|
Information Resources
Descriptions of Related Programs
County Health Rankings (University of Wisconsin Population Health Institute)
The County Health Rankings, to be released in February 2010, are based on a model of population health that emphasizes the many factors-clinical care access and quality of care, health behaviors, social and economic factors, and the physical environment-that, if improved, can help people lead healthier lives and make communities healthier places to live, work, learn and play. The Robert Wood Johnson Foundation is collaborating with the University of Wisconsin Population Health Institute to develop these Rankings.
The Rankings are a `Call to Action` for communities to improve their health by developing multi-sector partnerships and innovative strategies to address the broad determinants of health.
This model has been used to rank the health of counties in Wisconsin for the past six years. A similar model has also been recently used in Tennessee, Kansas, and New Mexico. The Rankings stimulate discussion and action within communities, regardless of how they are ranked, and can lead to policies, programs and other decisions aimed at improving health.
Each state`s counties will be ranked on both health outcomes (today`s health) and health determinants (representing tomorrow`s health).
Ranking counties` health helps community leaders recognize that good health is everybody`s responsibility and encourages them to work together to help their citizens live longer, healthier lives. Back To Top
Center for Health Equality at Drexel School of Public Health
Organizations which fund projects with a focus on healthcare are continually evaluating their ability to make a positive impact on the health and well-being of the nation. National healthcare reform has taken center stage in the past few months and with this reform it becomes increasingly important for organizations to have access to county and community-specific health data to guide their funding decisions. Drexel School of Public Health`s Center for Health Equality recently completed a project with the Robert Wood Johnson Foundation in which a comprehensive review was conducted of publicly available national, state and regional datasets to identify those related in large part to the Foundation`s Regional Quality Strategy`s (RQS) major areas of interest, namely quality indicators, disparities and nursing data. The goal of the RQS project was to help groups of stakeholders in targeted communities across the country set and achieve ambitious goals to improve the quality and value of health care for their region. Experience and research show that local conditions heavily influence the quality and nature of health care and affecting change relies on a team approach. The Center for Health Equality focused on providing the Foundation and other stakeholders with an overview of local health, organizational, and infrastructure conditions of the communities they were hoping to serve.

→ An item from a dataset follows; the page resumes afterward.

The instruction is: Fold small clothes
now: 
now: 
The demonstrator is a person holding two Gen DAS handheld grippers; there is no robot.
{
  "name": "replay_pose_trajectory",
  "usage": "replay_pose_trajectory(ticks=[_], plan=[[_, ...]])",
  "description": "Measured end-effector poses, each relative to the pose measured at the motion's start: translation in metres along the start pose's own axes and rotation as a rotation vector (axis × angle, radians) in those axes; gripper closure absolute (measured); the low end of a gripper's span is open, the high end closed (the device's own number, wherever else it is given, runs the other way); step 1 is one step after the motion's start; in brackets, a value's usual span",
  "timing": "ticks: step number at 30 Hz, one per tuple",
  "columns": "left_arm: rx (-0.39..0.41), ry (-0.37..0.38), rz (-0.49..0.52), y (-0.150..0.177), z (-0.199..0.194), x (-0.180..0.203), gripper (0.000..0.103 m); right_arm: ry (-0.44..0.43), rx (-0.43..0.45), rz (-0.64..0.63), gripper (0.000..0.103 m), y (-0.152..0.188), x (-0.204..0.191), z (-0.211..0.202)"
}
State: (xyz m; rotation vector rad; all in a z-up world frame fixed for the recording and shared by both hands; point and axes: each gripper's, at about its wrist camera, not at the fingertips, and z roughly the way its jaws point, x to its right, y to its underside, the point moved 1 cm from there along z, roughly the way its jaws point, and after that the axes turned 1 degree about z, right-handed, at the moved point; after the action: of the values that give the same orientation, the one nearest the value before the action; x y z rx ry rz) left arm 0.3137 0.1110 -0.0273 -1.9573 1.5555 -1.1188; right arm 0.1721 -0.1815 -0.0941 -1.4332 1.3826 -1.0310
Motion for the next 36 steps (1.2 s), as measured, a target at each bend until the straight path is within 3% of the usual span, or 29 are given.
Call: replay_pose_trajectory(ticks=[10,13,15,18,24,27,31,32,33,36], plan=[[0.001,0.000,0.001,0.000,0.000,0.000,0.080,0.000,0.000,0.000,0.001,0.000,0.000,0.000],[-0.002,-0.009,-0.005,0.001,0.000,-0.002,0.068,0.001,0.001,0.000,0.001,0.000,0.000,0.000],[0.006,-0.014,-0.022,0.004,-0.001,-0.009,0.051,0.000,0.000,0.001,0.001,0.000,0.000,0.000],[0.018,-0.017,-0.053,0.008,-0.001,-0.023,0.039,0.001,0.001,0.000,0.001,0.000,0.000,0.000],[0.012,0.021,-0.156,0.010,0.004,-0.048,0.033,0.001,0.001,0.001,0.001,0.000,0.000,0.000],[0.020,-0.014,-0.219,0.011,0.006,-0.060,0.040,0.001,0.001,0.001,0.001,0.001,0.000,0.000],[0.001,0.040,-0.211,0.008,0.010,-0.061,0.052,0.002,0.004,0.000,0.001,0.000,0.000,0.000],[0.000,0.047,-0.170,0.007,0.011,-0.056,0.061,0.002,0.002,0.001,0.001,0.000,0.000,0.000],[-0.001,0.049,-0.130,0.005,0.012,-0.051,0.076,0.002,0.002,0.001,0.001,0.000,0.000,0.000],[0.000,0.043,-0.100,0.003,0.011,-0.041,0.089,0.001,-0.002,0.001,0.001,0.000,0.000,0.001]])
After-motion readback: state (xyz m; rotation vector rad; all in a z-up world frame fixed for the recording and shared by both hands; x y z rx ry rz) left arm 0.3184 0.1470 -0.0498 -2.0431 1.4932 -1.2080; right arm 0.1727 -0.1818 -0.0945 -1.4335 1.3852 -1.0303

The Drexel team created a National Data Inventory Matrix that summarized data sets and their variables, presenting information on their current state of availability at the local/regional level and by race/ethnicity as well as highlighting strengths and limitations. National datasets included in the Matrix were further investigated to assess their applicability for developing statistical profiles tracking quality/equality and other relevant indicators across the RQS sites. Relying on this data, Project Staff developed 22 individually-tailored regional profiles summarizing `what the data say` for select and relevant indicators on: demographics; health status, behavior, and mortality; individual hospital quality; regional quality; and hospital-based financial status and nurse staffing. Analysis of these regional profiles yielded several implications for policy, delivery of healthcare and healthcare practice including the following: (1) Comparisons between hospital specific, regional, all RQS sites and the national indicators can provide a useful context for site specific and regional leadership strategic planning and balanced report card monitoring, and (2) Existing data and measures of hospital quality and racial disparities are more useful for regional planning than for market related hospital performance report cards.